#### DESCRIPTION OF THE TASK:
Give the number of lines below that contain the word "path", and nothing else.

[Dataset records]
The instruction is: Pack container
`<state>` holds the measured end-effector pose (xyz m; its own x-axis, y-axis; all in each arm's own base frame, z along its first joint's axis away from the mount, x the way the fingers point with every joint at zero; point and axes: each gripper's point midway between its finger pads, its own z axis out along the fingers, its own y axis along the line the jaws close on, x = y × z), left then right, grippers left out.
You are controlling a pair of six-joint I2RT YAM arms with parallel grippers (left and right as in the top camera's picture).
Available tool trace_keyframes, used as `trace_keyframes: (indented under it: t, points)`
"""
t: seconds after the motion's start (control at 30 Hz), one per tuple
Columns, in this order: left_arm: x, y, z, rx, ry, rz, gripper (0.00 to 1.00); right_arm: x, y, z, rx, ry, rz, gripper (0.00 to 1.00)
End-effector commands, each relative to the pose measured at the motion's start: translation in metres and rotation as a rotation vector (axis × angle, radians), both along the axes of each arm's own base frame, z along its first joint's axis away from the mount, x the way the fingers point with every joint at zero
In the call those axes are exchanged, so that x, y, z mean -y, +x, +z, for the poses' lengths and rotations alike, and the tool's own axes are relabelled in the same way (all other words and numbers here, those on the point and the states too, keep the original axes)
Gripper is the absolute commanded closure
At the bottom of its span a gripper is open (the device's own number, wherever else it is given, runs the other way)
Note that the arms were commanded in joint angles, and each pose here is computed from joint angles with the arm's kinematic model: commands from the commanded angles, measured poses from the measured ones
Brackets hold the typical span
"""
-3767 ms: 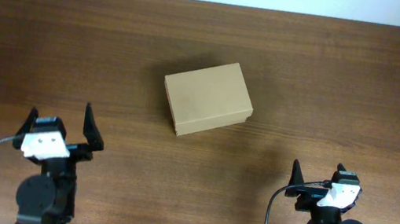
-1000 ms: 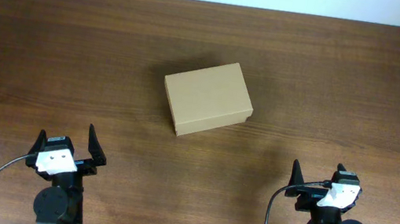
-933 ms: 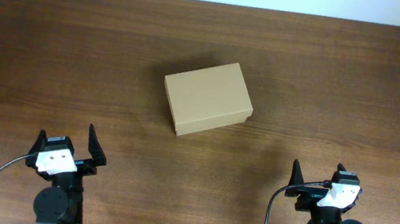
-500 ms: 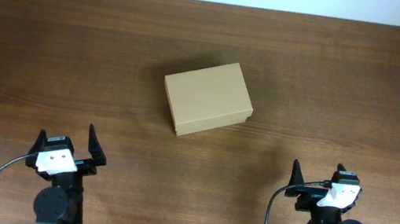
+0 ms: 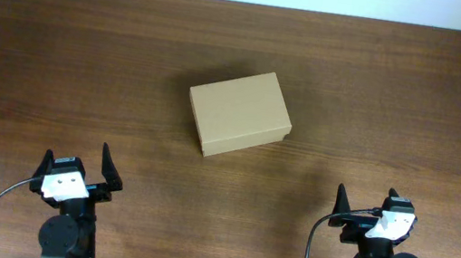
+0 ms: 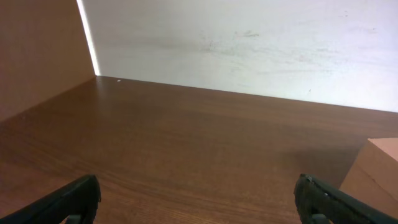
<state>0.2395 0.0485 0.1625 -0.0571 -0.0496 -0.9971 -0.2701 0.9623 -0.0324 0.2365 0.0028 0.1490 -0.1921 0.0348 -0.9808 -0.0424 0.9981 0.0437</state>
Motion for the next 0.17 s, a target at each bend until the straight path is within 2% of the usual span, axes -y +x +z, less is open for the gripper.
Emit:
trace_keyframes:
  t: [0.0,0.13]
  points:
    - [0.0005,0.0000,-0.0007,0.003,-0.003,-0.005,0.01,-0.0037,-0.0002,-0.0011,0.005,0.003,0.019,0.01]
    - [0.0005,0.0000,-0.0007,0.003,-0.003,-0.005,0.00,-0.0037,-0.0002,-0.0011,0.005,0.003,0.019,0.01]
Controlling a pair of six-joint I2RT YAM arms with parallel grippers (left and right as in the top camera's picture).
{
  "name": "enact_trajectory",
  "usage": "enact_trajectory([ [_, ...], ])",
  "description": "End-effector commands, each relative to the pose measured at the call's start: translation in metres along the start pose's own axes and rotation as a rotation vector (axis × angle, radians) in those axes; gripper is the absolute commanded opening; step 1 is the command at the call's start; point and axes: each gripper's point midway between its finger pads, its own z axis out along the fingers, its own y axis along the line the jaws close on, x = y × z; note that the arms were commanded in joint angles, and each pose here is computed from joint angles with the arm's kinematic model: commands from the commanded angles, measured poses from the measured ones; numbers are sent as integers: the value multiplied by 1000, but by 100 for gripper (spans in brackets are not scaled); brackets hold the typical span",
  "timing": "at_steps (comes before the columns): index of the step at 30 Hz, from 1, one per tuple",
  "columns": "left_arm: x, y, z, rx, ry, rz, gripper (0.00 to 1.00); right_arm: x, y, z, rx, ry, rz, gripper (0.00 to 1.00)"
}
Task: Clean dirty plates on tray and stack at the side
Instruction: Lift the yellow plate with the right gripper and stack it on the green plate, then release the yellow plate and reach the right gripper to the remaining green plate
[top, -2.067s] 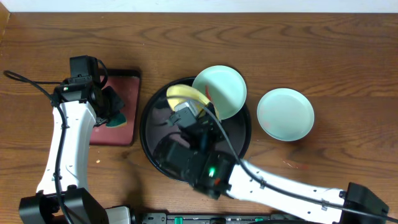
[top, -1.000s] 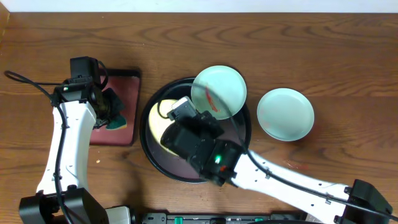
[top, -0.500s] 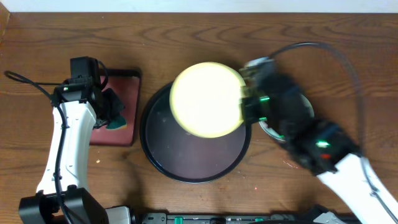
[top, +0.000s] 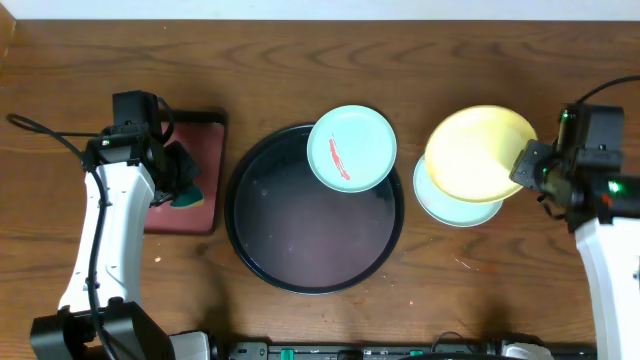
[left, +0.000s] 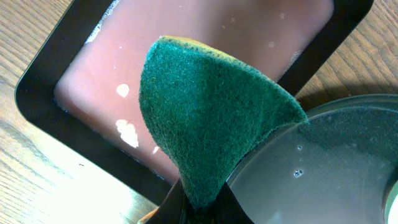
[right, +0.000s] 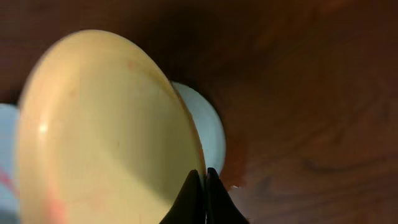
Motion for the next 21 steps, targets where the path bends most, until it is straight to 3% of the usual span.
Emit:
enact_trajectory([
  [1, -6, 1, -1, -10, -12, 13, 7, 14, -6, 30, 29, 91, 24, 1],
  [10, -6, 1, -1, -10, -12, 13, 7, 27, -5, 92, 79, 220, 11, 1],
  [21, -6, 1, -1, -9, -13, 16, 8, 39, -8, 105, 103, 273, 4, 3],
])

#### RESULT OF THE EXERCISE:
2